» **WORK TO BE COMPLETED**: Look through the data below. Pick out the lines holding the string "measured".

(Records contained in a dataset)
((
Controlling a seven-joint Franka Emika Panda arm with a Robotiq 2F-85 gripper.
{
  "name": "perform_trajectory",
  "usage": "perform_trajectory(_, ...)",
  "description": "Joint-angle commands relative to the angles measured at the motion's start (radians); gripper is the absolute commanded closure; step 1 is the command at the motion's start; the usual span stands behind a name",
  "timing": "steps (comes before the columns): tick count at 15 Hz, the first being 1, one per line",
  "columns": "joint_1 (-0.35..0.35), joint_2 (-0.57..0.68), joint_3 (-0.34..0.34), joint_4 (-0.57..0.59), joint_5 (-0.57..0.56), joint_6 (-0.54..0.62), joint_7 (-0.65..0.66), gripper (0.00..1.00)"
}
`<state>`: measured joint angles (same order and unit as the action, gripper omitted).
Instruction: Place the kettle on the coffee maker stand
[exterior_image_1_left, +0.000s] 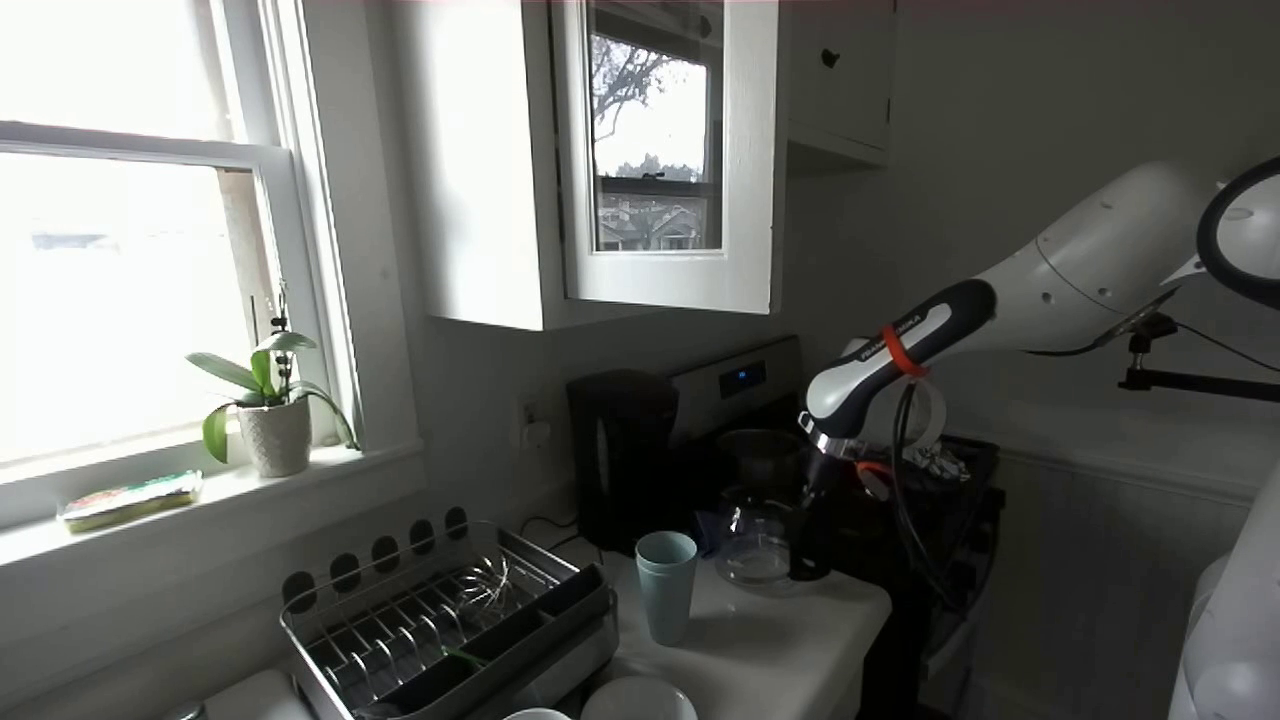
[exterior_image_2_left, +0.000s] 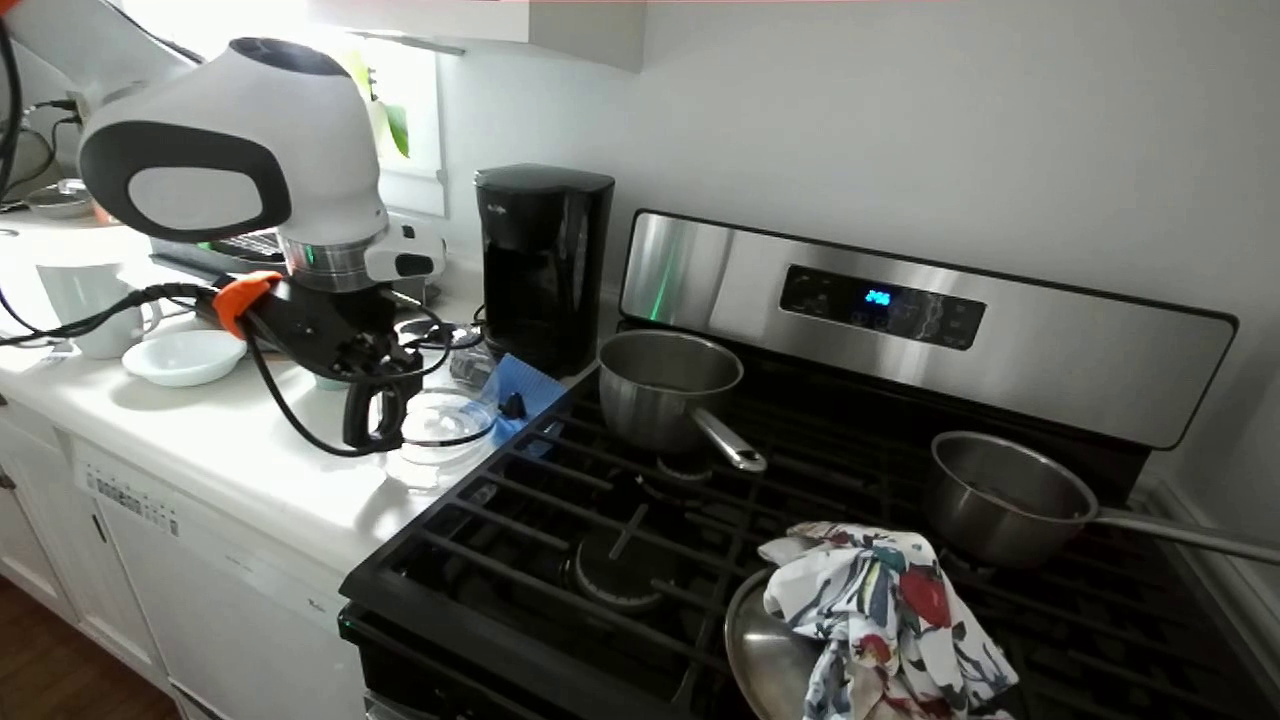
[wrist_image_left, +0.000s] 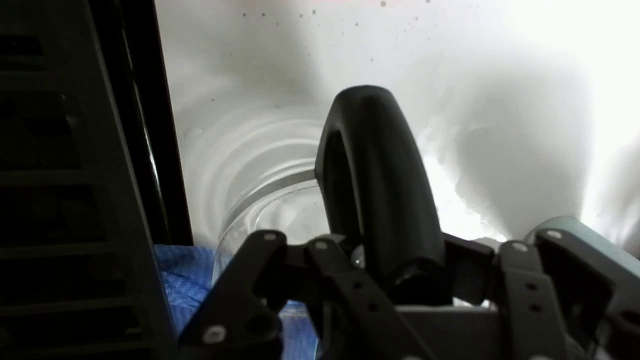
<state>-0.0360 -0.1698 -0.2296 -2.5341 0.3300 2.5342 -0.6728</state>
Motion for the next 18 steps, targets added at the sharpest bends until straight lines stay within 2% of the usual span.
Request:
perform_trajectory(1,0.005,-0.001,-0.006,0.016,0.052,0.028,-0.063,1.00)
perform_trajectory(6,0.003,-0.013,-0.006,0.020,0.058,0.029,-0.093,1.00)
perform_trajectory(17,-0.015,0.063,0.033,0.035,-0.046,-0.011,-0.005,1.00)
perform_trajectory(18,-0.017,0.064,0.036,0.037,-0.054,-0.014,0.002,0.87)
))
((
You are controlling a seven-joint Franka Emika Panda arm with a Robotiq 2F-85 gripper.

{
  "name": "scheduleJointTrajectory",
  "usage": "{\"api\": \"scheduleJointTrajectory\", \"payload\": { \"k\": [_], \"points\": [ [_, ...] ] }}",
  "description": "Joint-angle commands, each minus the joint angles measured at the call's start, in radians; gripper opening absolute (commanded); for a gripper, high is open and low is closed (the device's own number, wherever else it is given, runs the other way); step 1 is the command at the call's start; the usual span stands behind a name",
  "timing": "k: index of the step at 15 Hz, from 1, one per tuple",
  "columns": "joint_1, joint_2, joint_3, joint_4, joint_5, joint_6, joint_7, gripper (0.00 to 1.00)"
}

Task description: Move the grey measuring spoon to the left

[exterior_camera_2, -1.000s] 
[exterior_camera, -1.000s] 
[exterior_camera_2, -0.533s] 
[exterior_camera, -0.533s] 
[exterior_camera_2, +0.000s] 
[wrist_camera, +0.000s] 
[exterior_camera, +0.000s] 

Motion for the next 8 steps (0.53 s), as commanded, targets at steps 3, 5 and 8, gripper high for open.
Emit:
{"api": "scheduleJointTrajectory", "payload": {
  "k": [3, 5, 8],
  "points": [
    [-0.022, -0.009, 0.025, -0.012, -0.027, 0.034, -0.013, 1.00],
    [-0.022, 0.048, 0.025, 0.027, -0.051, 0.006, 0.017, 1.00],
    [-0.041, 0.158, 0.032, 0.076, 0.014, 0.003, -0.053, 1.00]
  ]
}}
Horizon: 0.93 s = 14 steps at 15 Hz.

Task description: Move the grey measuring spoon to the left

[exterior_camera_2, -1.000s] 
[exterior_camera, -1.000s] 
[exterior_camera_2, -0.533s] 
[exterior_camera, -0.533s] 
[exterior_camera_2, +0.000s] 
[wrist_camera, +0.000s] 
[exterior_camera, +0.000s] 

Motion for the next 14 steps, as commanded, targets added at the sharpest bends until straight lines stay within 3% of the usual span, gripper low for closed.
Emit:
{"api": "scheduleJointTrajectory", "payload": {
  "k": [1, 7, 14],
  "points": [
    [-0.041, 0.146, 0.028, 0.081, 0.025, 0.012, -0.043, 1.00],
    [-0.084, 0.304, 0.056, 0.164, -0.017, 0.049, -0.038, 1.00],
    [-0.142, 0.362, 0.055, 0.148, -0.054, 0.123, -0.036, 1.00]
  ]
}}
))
» **PROBLEM SOLUTION**:
  "description": "Joint-angle commands relative to the angles measured at the motion's start (radians); gripper is the absolute commanded closure; step 1 is the command at the motion's start; the usual span stands behind a name",
`<state>`: measured joint angles (same order and unit as the action, gripper omitted).
  "description": "Joint-angle commands, each minus the joint angles measured at the call's start, in radians; gripper opening absolute (commanded); for a gripper, high is open and low is closed (the device's own number, wherever else it is given, runs the other way); step 1 is the command at the call's start; the usual span stands behind a name",

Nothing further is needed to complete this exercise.